Key documents & official links

FAQ

Do I have to sit a palliative medicine exam?
No. Palliative Medicine Advanced Training has no exit examination — assessment is entirely workplace-based (case-based discussions, mini-CEX, a case study and a research project). It is the only major RACP advanced training program without an exit exam. The catch: if you enter through RACP Basic Physician Training you must still pass the Divisional Written and Clinical exams to become eligible. If you enter as a Fellow of another college, you avoid physician exams altogether.
Can I become a palliative medicine physician as a GP?
Yes, and it is a well-worn route. Holding FRACGP or FACRRM makes you eligible to enter Advanced Training directly and train to FAChPM — without ever sitting the physician (RACP) exams. That is different from the GP advanced-skills route: if you want palliative skills as a GP/rural generalist without becoming a specialist physician, ACRRM and the RACGP offer a 12-month advanced-skills qualification in palliative care (ACRRM Advanced Specialised Training / RACGP Additional Rural Skills Training).

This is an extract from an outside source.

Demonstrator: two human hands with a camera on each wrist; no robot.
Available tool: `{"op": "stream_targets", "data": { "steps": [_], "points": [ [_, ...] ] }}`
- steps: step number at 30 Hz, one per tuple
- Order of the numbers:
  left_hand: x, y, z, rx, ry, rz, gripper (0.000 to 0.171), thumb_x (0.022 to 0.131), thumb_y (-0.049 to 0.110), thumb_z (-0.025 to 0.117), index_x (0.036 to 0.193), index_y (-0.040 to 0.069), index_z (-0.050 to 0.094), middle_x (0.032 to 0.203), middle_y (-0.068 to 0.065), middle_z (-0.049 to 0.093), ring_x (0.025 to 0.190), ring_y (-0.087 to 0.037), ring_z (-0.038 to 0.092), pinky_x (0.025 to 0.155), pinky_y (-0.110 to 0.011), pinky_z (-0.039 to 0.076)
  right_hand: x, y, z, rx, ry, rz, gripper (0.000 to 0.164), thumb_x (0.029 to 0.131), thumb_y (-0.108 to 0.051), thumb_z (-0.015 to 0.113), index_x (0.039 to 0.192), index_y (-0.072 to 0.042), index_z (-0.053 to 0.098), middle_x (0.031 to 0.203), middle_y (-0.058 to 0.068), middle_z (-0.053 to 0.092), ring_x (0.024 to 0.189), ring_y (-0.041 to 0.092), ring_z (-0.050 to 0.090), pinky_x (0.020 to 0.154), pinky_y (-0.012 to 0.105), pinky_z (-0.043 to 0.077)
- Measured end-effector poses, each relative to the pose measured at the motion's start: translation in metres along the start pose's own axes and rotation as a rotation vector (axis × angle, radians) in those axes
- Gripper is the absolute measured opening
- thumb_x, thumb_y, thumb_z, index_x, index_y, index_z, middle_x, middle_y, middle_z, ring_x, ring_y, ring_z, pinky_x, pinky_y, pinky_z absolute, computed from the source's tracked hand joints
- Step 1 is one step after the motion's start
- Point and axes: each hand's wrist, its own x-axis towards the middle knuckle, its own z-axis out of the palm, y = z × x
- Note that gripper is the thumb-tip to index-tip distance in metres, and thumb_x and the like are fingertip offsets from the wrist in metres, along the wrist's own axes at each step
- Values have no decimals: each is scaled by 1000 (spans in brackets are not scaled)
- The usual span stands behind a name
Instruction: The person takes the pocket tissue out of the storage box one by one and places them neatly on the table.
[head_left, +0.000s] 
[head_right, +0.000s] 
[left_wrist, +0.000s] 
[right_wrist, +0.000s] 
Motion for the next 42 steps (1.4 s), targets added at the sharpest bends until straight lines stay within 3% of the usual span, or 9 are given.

That GP advanced-skills training does not confer specialist recognition — it does not let you call yourself a palliative medicine physician. (Separately, the RACP runs a 6-month Clinical Foundation in Palliative Medicine, formerly the Clinical Diploma, which is clinical exposure for GPs and physicians and likewise is not specialist recognition.)
What's the difference between FRACP and FAChPM?
Same consultant title and scope, different doors. If you came through RACP Basic Physician Training you finish with Fellowship of the RACP (FRACP) held jointly with Fellowship of the Australasian Chapter of Palliative Medicine. If you entered as a Fellow of another eligible college (RACGP/RNZCGP, ACEM, ANZCA, the Faculty of Pain Medicine, CICM, ACRRM, RACS, RANZCOG, RANZCP, RANZCR) and trained straight through the 36-month program, you finish with FAChPM. The training curriculum is identical; only the entry requirement and the post-nominal differ.
How competitive is palliative medicine?
Moderate and, by physician standards, accessible. There is no national applicant-to-offer ratio published, and the RACP doesn't recruit trainees — hospitals and states do. The workforce is in genuine undersupply (the AIHW counted about 358 physicians / 335 FTE in 2023, roughly 1.3 FTE per 100,000, up from 0.8 in 2013) and has grown about 5% a year for a decade, so jobs are findable. The real competition is for the limited accredited posts, not an exam.
How long does it take?
Advanced Training is 3 years (36 months full-time). Via the physician route that sits on top of internship, RMO years and Basic Physician Training, so roughly 8-11 years from internship in total (realistically the earliest you can start palliative AT this way is around PGY5). Via the post-Fellowship route, if you already hold another fellowship, it is essentially the 3 years of Advanced Training added to the career you already have.
What does a palliative medicine physician earn?
There is no dedicated ATO/ANZSCO earnings code for palliative medicine — it sits within ANZSCO 253399 'Specialist Physicians nec' and, in the ATO's published occupation tables, is captured inside the broad 'Internal medicine specialist' line. That broad line had a mean taxable income of roughly $340,729 in 2021-22 (and about $342,457 in 2022-23). Treat that as a loose proxy for gross earnings, not a salary — and note it lumps palliative physicians in with high-billing cardiologists, gastroenterologists and oncologists, so it materially overstates the typical palliative income. In reality palliative medicine sits well below the proceduralists, with little private-billing upside.
Is the lifestyle really that good?
It is one of the most humane physician specialties. Work is predominantly daytime, on-call is light and rarely procedural, there are no theatre lists or scopes, and the culture strongly supports part-time and flexible training (about two-thirds of the workforce is female per the AIHW and many work less than full-time). The genuine cost is emotional, not horological — constant exposure to dying, grief and family conflict carries a real burnout load that you should go in with eyes open.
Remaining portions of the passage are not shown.